Segment Open
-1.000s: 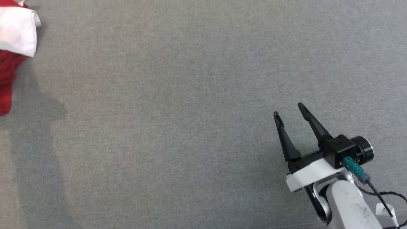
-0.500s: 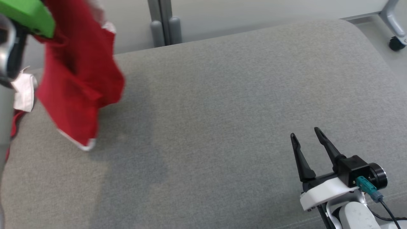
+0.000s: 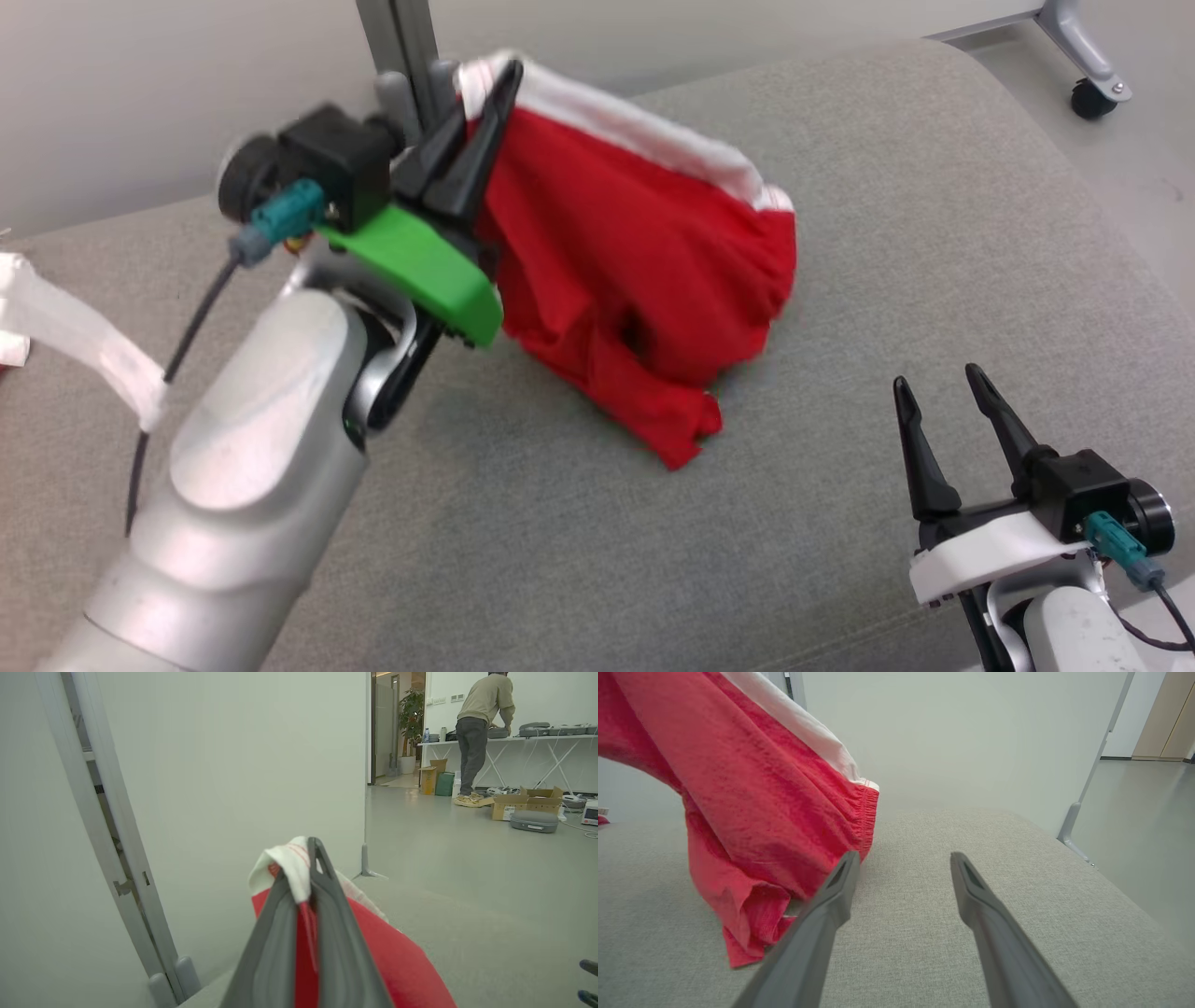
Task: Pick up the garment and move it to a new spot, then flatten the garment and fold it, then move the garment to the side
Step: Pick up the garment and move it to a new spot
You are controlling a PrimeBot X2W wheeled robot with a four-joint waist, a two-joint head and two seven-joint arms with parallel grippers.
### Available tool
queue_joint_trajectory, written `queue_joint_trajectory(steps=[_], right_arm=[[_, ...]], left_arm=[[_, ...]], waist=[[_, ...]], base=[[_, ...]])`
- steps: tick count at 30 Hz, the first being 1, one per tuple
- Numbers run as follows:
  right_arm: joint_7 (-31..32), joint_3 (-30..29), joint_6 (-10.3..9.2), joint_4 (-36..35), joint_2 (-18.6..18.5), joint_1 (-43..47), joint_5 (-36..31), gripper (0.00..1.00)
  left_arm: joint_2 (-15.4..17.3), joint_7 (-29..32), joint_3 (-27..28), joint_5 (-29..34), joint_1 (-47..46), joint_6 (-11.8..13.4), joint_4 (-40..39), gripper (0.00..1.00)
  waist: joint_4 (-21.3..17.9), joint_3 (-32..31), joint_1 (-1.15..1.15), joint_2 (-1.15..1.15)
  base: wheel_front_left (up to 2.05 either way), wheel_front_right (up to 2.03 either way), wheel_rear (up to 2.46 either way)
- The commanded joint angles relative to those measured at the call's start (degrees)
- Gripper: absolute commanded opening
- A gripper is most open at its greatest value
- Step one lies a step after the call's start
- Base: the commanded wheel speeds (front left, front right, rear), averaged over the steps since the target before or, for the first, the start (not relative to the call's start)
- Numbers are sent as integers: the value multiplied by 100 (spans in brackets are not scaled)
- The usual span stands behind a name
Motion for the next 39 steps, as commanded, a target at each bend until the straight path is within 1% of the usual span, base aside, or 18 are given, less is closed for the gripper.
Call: queue_joint_trajectory(steps=[1, 4, 7, 13, 19, 24, 25, 26, 27, 28, 29, 39], right_arm=[[-2, -23, -8, -18, -18, -40, 40, 100], [-2, -54, -8, -35, -18, -40, 65, 100], [-2, -63, -8, -45, -17, -61, 65, 100], [-2, -53, -8, -81, -17, -158, 5, 100], [-2, 14, -8, -79, -17, -303, -11, 100], [-2, 94, -8, -35, -18, -395, -7, 100], [-2, 110, -8, -34, -18, -418, -13, 100], [-2, 115, -8, -33, -19, -436, -24, 100], [-2, 117, -8, -32, -19, -442, -30, 100], [-2, 115, -8, -28, -18, -445, -38, 100], [-2, 113, -8, -19, -18, -449, -47, 100], [-2, 165, -8, 32, -19, -380, -174, 100]], left_arm=[[14, -153, 8, -102, 308, 13, 147, 0], [55, -428, 98, -240, 841, 89, 456, 0], [163, -649, 236, -348, 1270, 141, 766, 0], [351, -834, 387, -298, 1817, 112, 1213, 0], [257, -870, 488, -442, 1941, 38, 1609, 0], [176, -873, 710, -425, 2002, -9, 1753, 0], [177, -873, 737, -391, 2008, -7, 1740, 2], [163, -873, 786, -376, 2030, -9, 1711, 22], [143, -873, 846, -360, 2060, -10, 1679, 45], [119, -873, 916, -348, 2107, -12, 1650, 85], [101, -872, 955, -338, 2145, -14, 1637, 100], [-97, -867, 1473, -62, 2662, -20, 1217, 100]], waist=[[-6, 81, 0, -1], [16, 149, 0, -1], [54, 228, 0, -1], [129, 401, 0, -1], [156, 603, 0, -1], [143, 703, 0, -1], [139, 704, 0, -1], [139, 699, 0, -1], [142, 692, 0, -1], [149, 678, 0, -1], [158, 661, 0, -1], [292, 244, 0, -1]], base=[[0, 0, 0], [0, 0, 0], [0, 0, 0], [0, 0, 0], [0, 0, 0], [0, 0, 0], [0, 0, 0], [0, 0, 0], [0, 0, 0], [0, 0, 0], [0, 0, 0], [0, 0, 0]])
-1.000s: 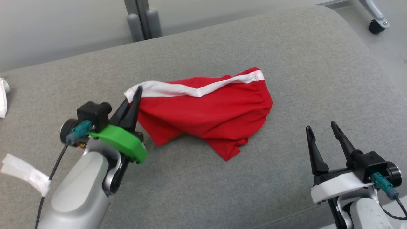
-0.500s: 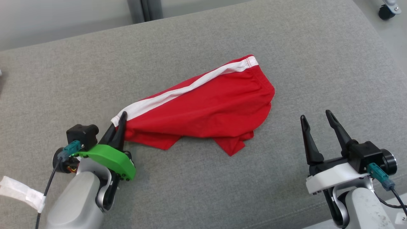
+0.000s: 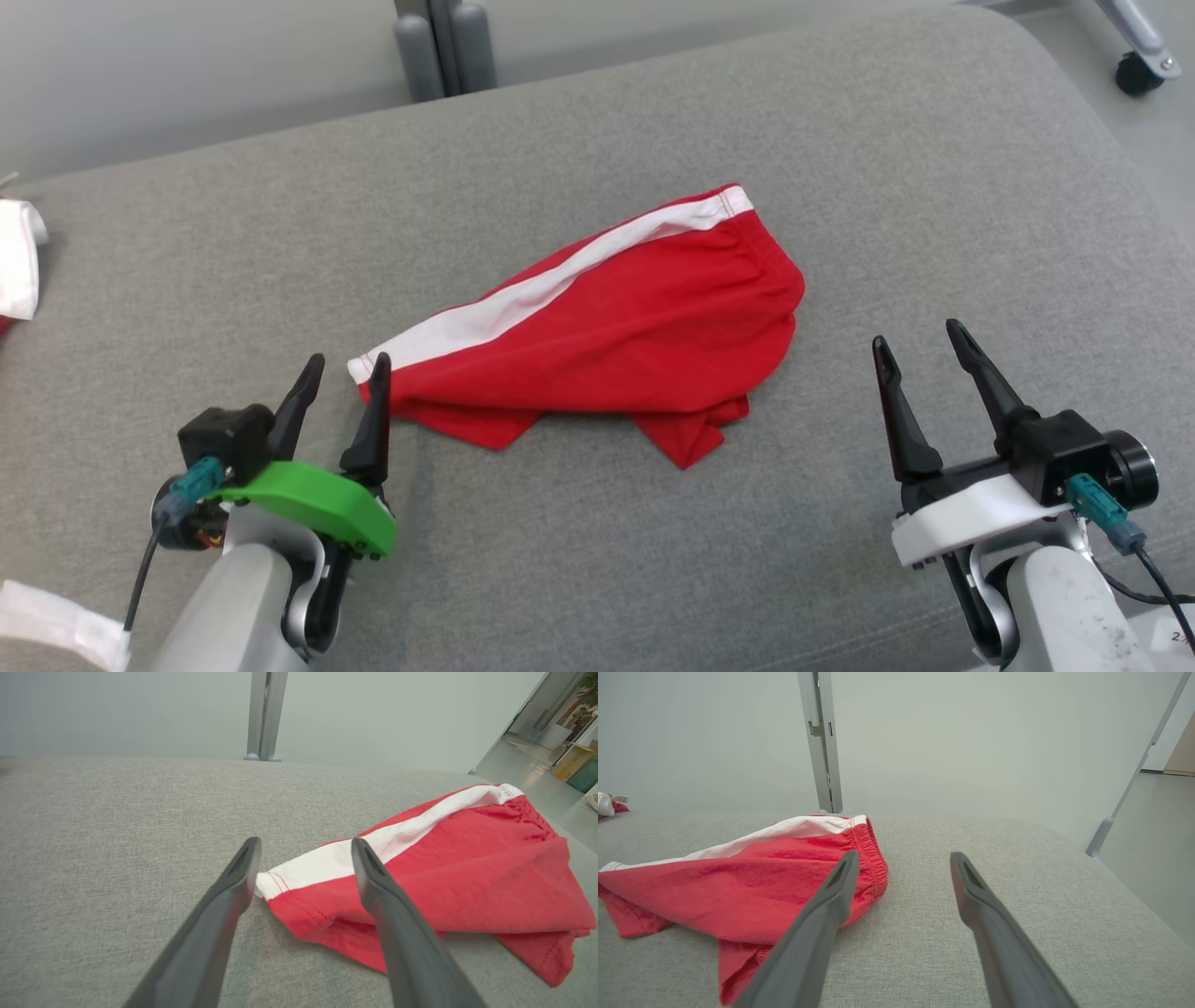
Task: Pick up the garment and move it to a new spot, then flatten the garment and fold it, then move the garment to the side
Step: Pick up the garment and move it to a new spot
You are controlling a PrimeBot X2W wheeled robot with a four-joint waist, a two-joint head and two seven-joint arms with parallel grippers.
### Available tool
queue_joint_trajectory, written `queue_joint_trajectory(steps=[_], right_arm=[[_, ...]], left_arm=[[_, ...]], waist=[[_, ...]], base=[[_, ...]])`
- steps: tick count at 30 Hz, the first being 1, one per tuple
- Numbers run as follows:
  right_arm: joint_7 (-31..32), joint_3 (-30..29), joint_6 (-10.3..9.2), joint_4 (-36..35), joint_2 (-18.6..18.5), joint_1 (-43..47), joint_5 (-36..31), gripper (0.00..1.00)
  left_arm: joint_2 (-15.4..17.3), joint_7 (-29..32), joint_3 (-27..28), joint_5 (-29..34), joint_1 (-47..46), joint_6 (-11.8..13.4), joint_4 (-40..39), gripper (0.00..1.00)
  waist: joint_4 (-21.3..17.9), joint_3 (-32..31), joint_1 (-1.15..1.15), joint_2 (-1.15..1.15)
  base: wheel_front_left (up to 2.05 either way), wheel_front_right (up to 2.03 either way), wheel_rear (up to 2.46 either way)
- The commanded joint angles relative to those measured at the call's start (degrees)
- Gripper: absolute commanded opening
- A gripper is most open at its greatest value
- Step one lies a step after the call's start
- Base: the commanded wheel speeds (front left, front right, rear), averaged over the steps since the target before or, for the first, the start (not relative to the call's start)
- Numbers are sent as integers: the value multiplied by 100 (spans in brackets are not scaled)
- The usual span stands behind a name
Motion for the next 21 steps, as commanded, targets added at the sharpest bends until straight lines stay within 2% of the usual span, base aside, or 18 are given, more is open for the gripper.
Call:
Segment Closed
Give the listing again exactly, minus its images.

* _EXERCISE RESPONSE_:
-1.000s: 
-0.500s: 
+0.000s: 
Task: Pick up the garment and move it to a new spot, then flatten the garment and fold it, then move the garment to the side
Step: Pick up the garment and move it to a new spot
You are controlling a PrimeBot X2W wheeled robot with a four-joint waist, a two-joint head and two seven-joint arms with parallel grippers.
### Available tool
queue_joint_trajectory, written `queue_joint_trajectory(steps=[_], right_arm=[[_, ...]], left_arm=[[_, ...]], waist=[[_, ...]], base=[[_, ...]])`
- steps: tick count at 30 Hz, the first being 1, one per tuple
- Numbers run as follows:
  right_arm: joint_7 (-31..32), joint_3 (-30..29), joint_6 (-10.3..9.2), joint_4 (-36..35), joint_2 (-18.6..18.5), joint_1 (-43..47), joint_5 (-36..31), gripper (0.00..1.00)
  left_arm: joint_2 (-15.4..17.3), joint_7 (-29..32), joint_3 (-27..28), joint_5 (-29..34), joint_1 (-47..46), joint_6 (-11.8..13.4), joint_4 (-40..39), gripper (0.00..1.00)
  waist: joint_4 (-21.3..17.9), joint_3 (-32..31), joint_1 (-1.15..1.15), joint_2 (-1.15..1.15)
  base: wheel_front_left (up to 2.05 either way), wheel_front_right (up to 2.03 either way), wheel_rear (up to 2.46 either way)
- The commanded joint angles relative to those measured at the call's start (degrees)
- Gripper: absolute commanded opening
- A gripper is most open at its greatest value
- Step one lies a step after the call's start
- Base: the commanded wheel speeds (front left, front right, rear), averaged over the steps since the target before or, for the first, the start (not relative to the call's start)
- Numbers are sent as integers: the value multiplied by 100 (spans in brackets are not scaled)
- The usual span stands behind a name
Motion for the next 39 steps, as commanded, a target at each bend until the straight path is within 1% of the usual span, base aside, or 18 are given, less is closed for the gripper.
Call: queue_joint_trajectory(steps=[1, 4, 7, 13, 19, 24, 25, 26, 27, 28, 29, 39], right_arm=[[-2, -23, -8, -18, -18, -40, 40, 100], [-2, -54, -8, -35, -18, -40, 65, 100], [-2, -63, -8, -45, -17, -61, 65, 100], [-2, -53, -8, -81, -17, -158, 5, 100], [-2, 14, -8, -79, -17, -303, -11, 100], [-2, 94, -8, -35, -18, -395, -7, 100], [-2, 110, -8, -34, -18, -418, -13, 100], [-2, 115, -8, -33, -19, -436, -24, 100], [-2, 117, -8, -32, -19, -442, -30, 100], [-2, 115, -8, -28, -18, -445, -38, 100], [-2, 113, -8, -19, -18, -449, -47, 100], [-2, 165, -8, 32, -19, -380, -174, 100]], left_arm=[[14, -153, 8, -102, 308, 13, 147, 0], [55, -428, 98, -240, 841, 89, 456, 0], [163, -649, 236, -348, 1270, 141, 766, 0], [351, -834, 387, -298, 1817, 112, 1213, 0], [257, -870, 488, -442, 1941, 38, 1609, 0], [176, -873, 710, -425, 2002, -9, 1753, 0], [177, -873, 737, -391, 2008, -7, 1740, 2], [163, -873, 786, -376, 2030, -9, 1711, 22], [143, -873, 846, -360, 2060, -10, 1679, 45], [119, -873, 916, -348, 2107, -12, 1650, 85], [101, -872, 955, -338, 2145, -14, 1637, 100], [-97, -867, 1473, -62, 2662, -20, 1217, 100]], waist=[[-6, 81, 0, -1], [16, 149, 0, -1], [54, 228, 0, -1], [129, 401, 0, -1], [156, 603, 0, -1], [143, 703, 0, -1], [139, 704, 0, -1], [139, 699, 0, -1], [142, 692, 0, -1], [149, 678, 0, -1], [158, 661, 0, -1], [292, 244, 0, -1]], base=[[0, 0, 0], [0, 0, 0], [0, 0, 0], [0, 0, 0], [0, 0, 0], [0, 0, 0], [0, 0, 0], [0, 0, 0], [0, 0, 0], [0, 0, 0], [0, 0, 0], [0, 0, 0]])
-1.000s: 
-0.500s: 
+0.000s: 
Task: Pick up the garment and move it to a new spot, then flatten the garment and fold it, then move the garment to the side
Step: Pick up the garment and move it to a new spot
You are controlling a PrimeBot X2W wheeled robot with a four-joint waist, a two-joint head and two seven-joint arms with parallel grippers.
### Available tool
queue_joint_trajectory, written `queue_joint_trajectory(steps=[_], right_arm=[[_, ...]], left_arm=[[_, ...]], waist=[[_, ...]], base=[[_, ...]])`
- steps: tick count at 30 Hz, the first being 1, one per tuple
- Numbers run as follows:
  right_arm: joint_7 (-31..32), joint_3 (-30..29), joint_6 (-10.3..9.2), joint_4 (-36..35), joint_2 (-18.6..18.5), joint_1 (-43..47), joint_5 (-36..31), gripper (0.00..1.00)
  left_arm: joint_2 (-15.4..17.3), joint_7 (-29..32), joint_3 (-27..28), joint_5 (-29..34), joint_1 (-47..46), joint_6 (-11.8..13.4), joint_4 (-40..39), gripper (0.00..1.00)
  waist: joint_4 (-21.3..17.9), joint_3 (-32..31), joint_1 (-1.15..1.15), joint_2 (-1.15..1.15)
  base: wheel_front_left (up to 2.05 either way), wheel_front_right (up to 2.03 either way), wheel_rear (up to 2.46 either way)
- The commanded joint angles relative to those measured at the call's start (degrees)
- Gripper: absolute commanded opening
- A gripper is most open at its greatest value
- Step one lies a step after the call's start
- Base: the commanded wheel speeds (front left, front right, rear), averaged over the steps since the target before or, for the first, the start (not relative to the call's start)
- Numbers are sent as integers: the value multiplied by 100 (spans in brackets are not scaled)
- The usual span stands behind a name
Motion for the next 21 steps, as commanded, targets added at the sharpest bends until straight lines stay within 2% of the usual span, base aside, or 18 are given, more is open for the gripper.
Call:

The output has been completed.